#### [DATASET RECORDS]
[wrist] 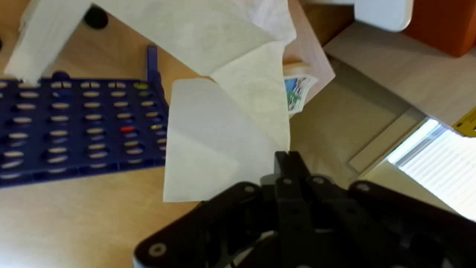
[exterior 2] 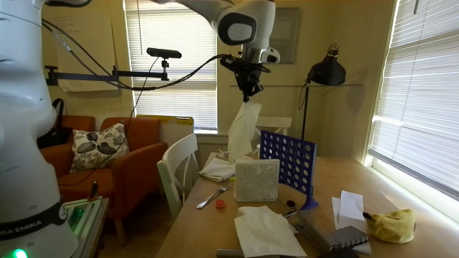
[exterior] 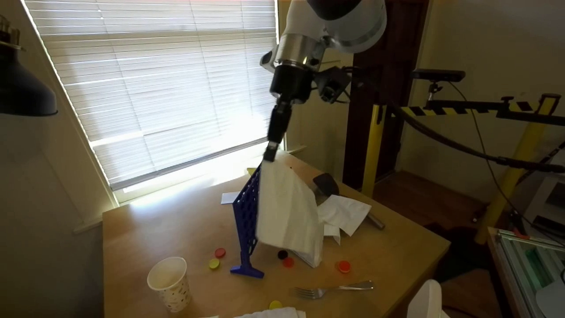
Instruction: Pick up the tissue paper and put it on the right and move one piece to the left
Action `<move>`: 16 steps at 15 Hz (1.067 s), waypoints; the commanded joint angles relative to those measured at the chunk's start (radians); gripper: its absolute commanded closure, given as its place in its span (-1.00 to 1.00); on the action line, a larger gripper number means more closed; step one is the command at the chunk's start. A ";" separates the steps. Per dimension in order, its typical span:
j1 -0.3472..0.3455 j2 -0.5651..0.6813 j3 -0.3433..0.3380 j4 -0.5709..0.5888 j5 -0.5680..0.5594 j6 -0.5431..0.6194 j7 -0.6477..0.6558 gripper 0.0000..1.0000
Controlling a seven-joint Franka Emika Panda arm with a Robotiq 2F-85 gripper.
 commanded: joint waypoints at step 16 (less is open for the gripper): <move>0.163 0.234 0.102 -0.032 -0.270 0.532 0.406 1.00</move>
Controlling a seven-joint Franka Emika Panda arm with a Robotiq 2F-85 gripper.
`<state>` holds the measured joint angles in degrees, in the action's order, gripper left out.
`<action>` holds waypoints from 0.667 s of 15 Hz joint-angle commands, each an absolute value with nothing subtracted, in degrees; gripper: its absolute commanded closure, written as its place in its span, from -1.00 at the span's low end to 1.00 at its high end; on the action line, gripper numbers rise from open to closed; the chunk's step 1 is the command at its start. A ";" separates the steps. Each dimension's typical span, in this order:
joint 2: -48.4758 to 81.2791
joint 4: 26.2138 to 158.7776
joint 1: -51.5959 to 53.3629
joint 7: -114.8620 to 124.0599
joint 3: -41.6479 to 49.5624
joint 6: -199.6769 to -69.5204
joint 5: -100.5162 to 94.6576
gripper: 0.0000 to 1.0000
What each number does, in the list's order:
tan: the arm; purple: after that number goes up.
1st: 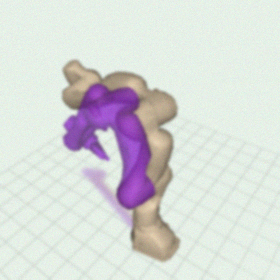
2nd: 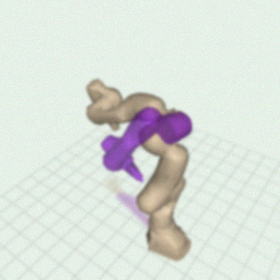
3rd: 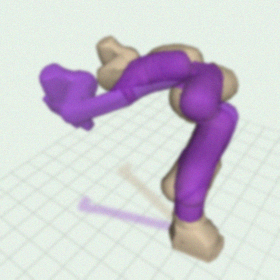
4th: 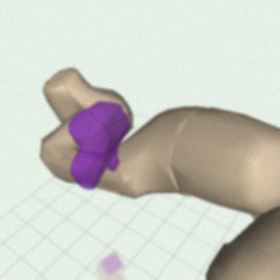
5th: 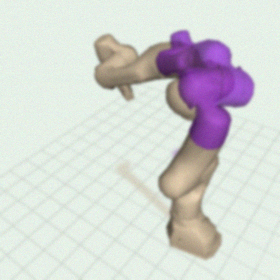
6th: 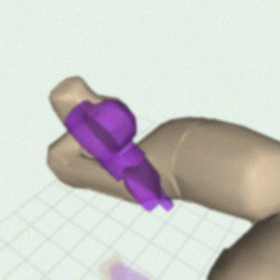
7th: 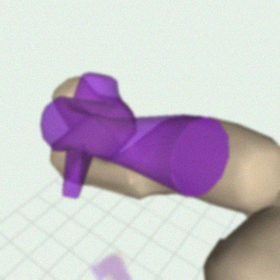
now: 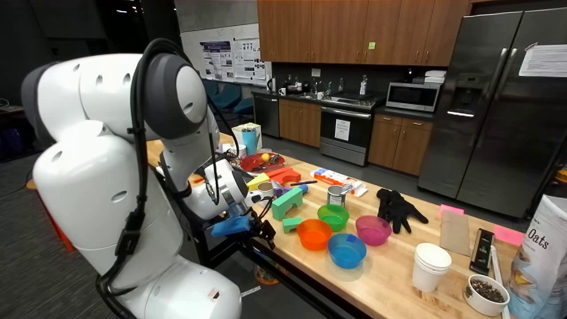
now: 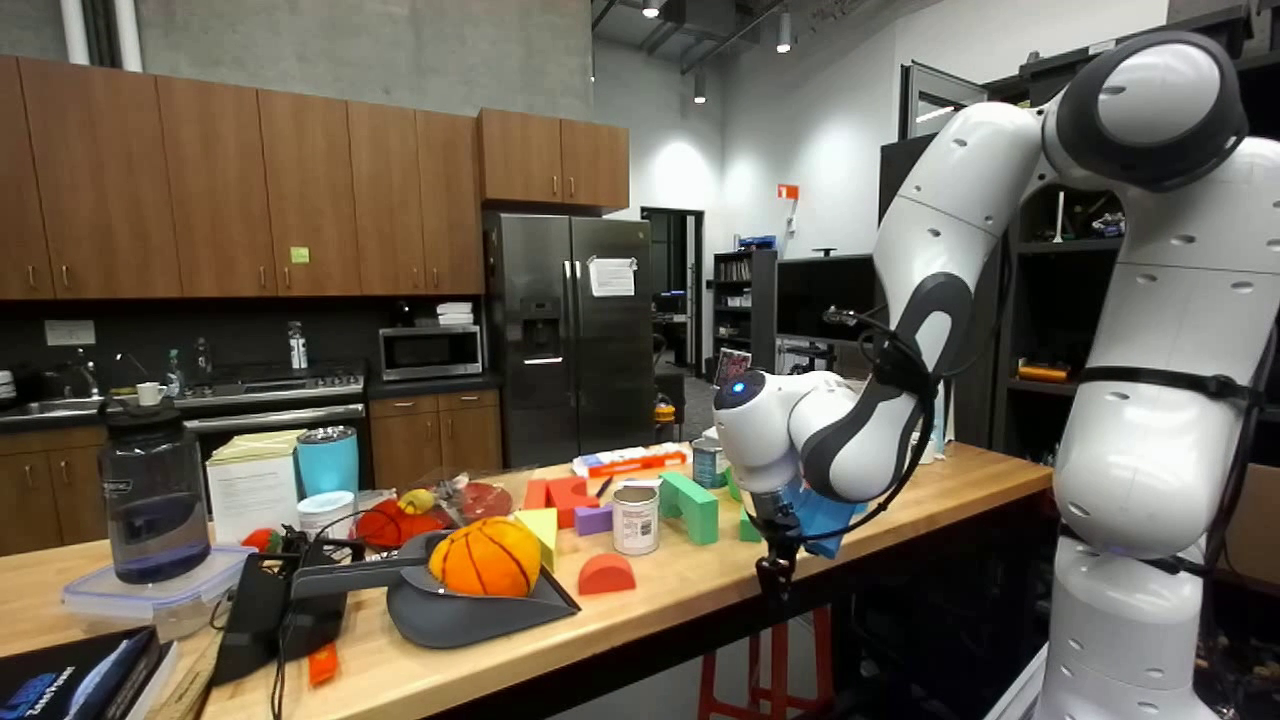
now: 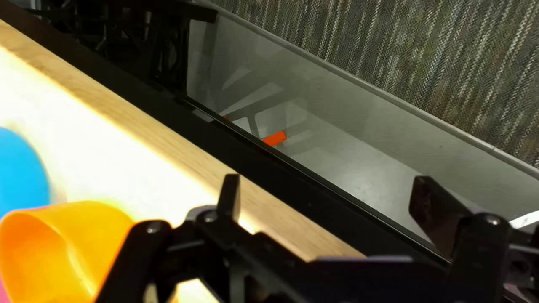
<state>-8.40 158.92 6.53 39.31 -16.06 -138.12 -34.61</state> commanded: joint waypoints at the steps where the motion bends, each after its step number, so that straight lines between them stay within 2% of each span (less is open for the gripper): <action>1: -8.01 158.92 7.33 34.73 -15.03 -137.93 -34.13 -1.00; 10: -8.12 158.89 4.72 22.75 -11.75 -136.02 -40.00 -1.00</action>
<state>-7.80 158.89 5.86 26.26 -13.85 -136.73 -37.05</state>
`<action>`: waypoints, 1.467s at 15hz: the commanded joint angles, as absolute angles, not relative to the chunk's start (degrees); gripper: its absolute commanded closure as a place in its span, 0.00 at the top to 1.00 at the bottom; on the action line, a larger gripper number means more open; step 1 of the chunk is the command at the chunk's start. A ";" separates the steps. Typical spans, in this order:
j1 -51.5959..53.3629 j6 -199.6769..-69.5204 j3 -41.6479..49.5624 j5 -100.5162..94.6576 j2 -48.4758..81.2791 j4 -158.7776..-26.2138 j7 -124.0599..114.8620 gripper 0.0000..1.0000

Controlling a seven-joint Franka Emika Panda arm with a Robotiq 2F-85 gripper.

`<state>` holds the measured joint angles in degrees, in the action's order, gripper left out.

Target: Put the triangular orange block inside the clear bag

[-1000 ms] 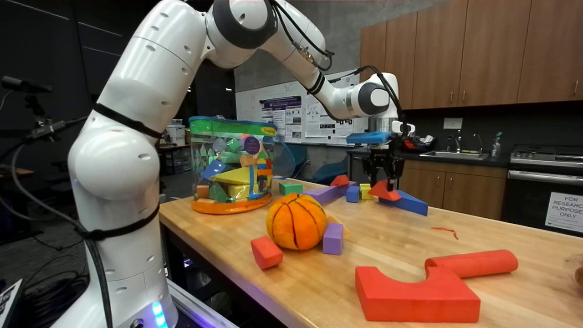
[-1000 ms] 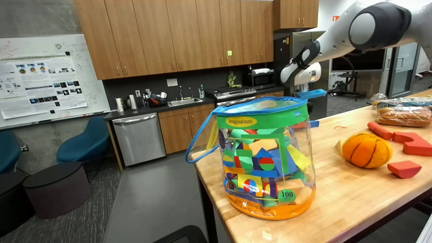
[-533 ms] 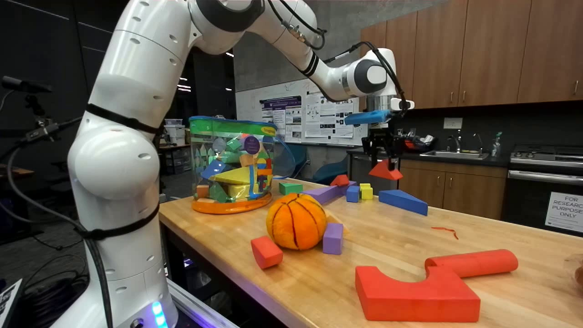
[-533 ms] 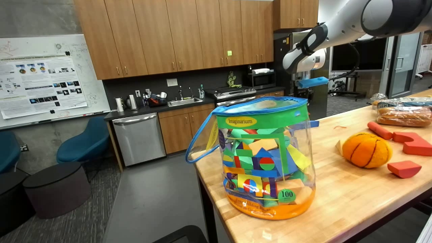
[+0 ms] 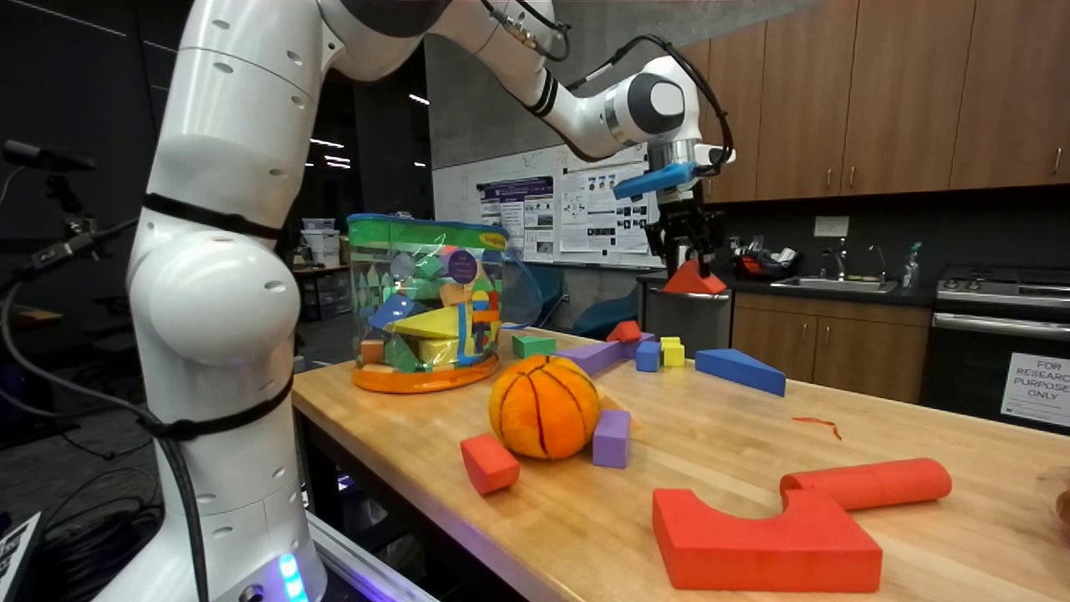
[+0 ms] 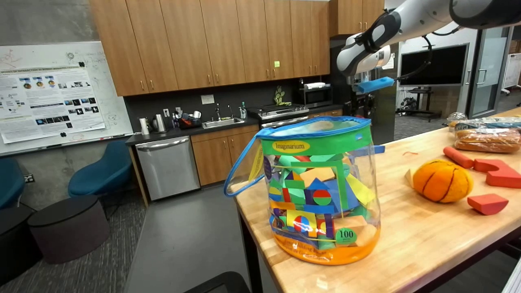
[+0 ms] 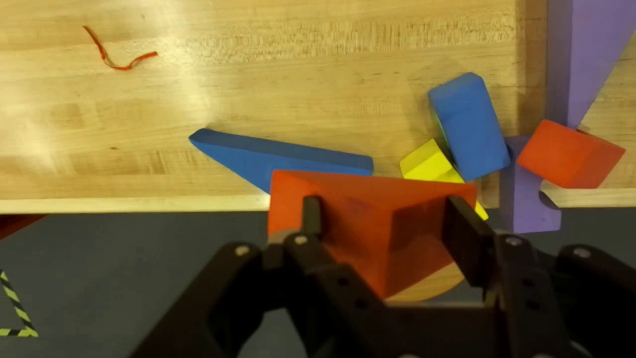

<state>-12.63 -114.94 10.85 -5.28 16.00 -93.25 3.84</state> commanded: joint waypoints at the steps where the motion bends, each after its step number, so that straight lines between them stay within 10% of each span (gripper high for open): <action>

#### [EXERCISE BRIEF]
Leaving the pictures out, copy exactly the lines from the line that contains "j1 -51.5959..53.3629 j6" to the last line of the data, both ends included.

#### [ANSWER BOX]
j1 -51.5959..53.3629 j6 -199.6769..-69.5204 j3 -41.6479..49.5624 j5 -100.5162..94.6576 j2 -48.4758..81.2791 j4 -158.7776..-26.2138 j7 -124.0599..114.8620 gripper 0.0000..1.0000

Controlling a seven-joint Franka Emika Panda arm with a Robotiq 2F-85 gripper.

`<state>` holds the measured joint angles in degrees, in the action's order, gripper left out.

Target: Put the triangular orange block inside the clear bag

[-1000 ms] 
[-1000 ms] 
[-533 ms] 
[-533 ms] 
[+0 ms] 
[+0 ms] 
[+0 ms] 

<state>-12.63 -114.94 10.85 -5.28 16.00 -93.25 3.84</state> commanded: joint waypoints at the steps where the motion bends, each after its step number, so that straight lines between them stay within 10% of each span (gripper high for open): <action>

This exercise is done.